On the object level, because "Donor Lottery" is passing the buck to a longer deliberation process and you might want my opinions on where that deliberation process might end up, I'm not so sure where to give. I think giving to the Machine Intelligence Research Institute (MIRI) might be a good idea; I don't expect MIRI to spend money on things that are alignment-themed but that they don't think would help.
My Donations
The following is a list of every charitable donation I have made, as of the last donation listed, along with the reasoning behind it, so that you too can maximise utility. Each amount donated has been scaled so that the area covered by the number roughly corresponds to the amount, in the interests of scope sensitivity.

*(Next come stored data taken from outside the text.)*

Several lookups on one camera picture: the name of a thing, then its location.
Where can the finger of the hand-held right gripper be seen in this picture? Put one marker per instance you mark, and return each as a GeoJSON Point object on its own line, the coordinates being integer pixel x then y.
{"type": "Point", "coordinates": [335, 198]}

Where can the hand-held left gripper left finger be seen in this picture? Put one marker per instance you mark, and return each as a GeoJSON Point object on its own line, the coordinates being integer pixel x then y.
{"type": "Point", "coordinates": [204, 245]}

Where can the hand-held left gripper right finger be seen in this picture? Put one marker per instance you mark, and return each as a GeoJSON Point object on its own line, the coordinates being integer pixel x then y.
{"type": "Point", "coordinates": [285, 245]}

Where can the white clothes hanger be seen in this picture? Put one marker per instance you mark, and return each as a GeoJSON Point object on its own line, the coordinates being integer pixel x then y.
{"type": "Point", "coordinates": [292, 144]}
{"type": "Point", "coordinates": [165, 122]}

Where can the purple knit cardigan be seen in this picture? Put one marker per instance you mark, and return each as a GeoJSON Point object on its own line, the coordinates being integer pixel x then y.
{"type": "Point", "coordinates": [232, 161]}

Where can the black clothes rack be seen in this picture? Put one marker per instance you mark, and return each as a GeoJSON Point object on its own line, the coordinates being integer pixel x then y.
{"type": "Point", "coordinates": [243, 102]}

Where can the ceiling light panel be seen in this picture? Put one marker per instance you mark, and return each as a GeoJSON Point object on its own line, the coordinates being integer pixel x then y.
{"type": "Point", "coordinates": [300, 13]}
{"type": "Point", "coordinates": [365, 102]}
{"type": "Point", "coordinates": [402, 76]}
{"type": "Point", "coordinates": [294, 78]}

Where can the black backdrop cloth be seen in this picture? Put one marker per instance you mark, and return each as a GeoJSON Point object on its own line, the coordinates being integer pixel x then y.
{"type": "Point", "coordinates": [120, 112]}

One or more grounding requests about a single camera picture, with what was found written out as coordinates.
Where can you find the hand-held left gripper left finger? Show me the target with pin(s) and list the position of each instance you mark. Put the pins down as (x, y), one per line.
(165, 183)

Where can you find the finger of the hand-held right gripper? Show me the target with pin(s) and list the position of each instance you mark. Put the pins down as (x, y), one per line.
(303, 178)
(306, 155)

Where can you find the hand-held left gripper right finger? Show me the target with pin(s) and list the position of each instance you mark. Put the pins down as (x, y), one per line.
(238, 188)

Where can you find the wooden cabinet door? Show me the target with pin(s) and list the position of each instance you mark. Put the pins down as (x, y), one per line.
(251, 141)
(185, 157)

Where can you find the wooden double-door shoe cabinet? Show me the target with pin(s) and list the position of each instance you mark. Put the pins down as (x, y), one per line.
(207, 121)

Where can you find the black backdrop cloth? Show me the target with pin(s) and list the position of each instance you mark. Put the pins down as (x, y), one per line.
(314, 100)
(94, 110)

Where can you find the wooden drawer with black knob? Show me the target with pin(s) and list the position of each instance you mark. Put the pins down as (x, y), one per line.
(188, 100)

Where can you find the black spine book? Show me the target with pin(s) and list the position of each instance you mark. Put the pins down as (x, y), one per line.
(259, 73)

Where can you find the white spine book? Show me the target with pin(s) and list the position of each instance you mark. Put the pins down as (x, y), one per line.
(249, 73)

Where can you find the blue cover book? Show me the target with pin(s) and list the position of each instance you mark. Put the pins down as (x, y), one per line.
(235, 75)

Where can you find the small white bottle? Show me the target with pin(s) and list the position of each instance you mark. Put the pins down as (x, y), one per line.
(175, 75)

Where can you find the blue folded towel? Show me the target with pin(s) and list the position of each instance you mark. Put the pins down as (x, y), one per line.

| Date | Organisation | Cause Area | Amount | Explanation |
|---|---|---|---|---|
| 2023-12-23 | Lottery | £3699.74 | The donor lottery was the destination for the usual reasons, the amount is to make up the remaining of my 10% Try Giving pledge for this year. Because often when I mention the Donor Lottery people ask what the donor lottery is, and tend to have the same few followup questions, I wrote a pitch for them in a Twitter thread.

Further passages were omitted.